Even Porsha Ngumeziová, whose death ProPublica describes in the latest article, did not want an abortion. Last June, after 11 weeks of pregnancy, the mother of two children ended up in a hospital in Houston, where she needed two transfusions due to bleeding. The ultrasound did not detect a heartbeat in her fetus, and the doctor advised her to take misoprostol, which helps the body eliminate tissue from the uterus. The obstetrician called it a routine step. However, the bleeding did not stop and Ngumeziova died three hours later.
Harris bets on the liberalization of abortion, Trump believes in the debate
US elections
More than a dozen experts, with whom the journalists shared records of the hospitalization, said that her death could have been prevented. According to these doctors, it was clear that Ngumezi needed a procedure known as a D&C, in which tissue is surgically removed from the uterus, which usually stops the bleeding. “Misoprostol does not take effect quickly enough after 11 weeks,” commented gynecologist Amber Truehartová, who works at the University of New Mexico.
Doctors are afraid
The D&C procedure, or uterine curettage, is a completely common element in the care associated with pregnancy, but because it can be associated with artificial abortion, it has become the target of laws restricting abortion. In the already mentioned Georgia, its performance is classified as a crime, with some exceptions.

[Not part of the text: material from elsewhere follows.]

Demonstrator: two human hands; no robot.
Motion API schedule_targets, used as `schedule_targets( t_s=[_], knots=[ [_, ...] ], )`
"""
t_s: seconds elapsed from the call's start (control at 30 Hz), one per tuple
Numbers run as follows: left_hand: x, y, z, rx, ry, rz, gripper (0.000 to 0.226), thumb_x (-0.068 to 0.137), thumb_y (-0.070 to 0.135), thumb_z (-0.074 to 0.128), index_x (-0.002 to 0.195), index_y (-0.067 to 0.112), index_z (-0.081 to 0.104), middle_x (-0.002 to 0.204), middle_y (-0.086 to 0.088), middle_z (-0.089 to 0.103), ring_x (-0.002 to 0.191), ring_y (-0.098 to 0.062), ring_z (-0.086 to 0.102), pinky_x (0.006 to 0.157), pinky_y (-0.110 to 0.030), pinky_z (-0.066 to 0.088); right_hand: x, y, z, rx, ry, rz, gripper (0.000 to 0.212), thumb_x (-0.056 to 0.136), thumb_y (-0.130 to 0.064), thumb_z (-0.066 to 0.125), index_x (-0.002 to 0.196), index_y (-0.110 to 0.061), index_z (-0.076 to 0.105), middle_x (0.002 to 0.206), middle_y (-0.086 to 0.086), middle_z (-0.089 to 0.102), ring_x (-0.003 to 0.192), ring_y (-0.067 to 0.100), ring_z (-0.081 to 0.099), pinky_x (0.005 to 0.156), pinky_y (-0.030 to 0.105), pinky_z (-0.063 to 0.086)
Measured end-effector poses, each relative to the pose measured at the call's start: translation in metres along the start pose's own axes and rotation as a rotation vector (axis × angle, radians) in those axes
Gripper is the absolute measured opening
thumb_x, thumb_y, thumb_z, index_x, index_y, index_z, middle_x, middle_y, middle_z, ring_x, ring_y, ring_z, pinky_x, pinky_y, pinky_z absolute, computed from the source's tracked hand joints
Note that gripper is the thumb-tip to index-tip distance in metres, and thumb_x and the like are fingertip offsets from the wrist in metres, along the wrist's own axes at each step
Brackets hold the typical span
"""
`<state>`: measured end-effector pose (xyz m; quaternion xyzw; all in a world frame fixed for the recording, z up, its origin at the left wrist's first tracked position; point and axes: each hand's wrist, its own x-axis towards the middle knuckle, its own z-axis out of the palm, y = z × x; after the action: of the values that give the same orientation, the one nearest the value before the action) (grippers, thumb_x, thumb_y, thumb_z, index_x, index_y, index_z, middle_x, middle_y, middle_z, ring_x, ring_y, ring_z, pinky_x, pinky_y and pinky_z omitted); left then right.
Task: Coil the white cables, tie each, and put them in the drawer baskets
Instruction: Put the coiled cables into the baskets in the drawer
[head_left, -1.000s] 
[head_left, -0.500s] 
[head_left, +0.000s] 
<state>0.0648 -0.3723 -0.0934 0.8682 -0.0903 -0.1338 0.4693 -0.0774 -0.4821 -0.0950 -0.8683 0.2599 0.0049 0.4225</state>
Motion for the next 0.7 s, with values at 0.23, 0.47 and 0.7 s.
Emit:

According to the ProPublica group, Texas doctors say that the local abortion ban has changed the perspective of their colleagues and that some are afraid to perform the procedure, or are discouraged by the new requirement that it be approved by hospital management. Some health professionals send patients to other hospitals, which delays the necessary care, or choose non-standard procedures. And this happens even in cases where the fetus has no heartbeat or for other reasons the ban on abortion should not apply to the given situation, writes ProPublica.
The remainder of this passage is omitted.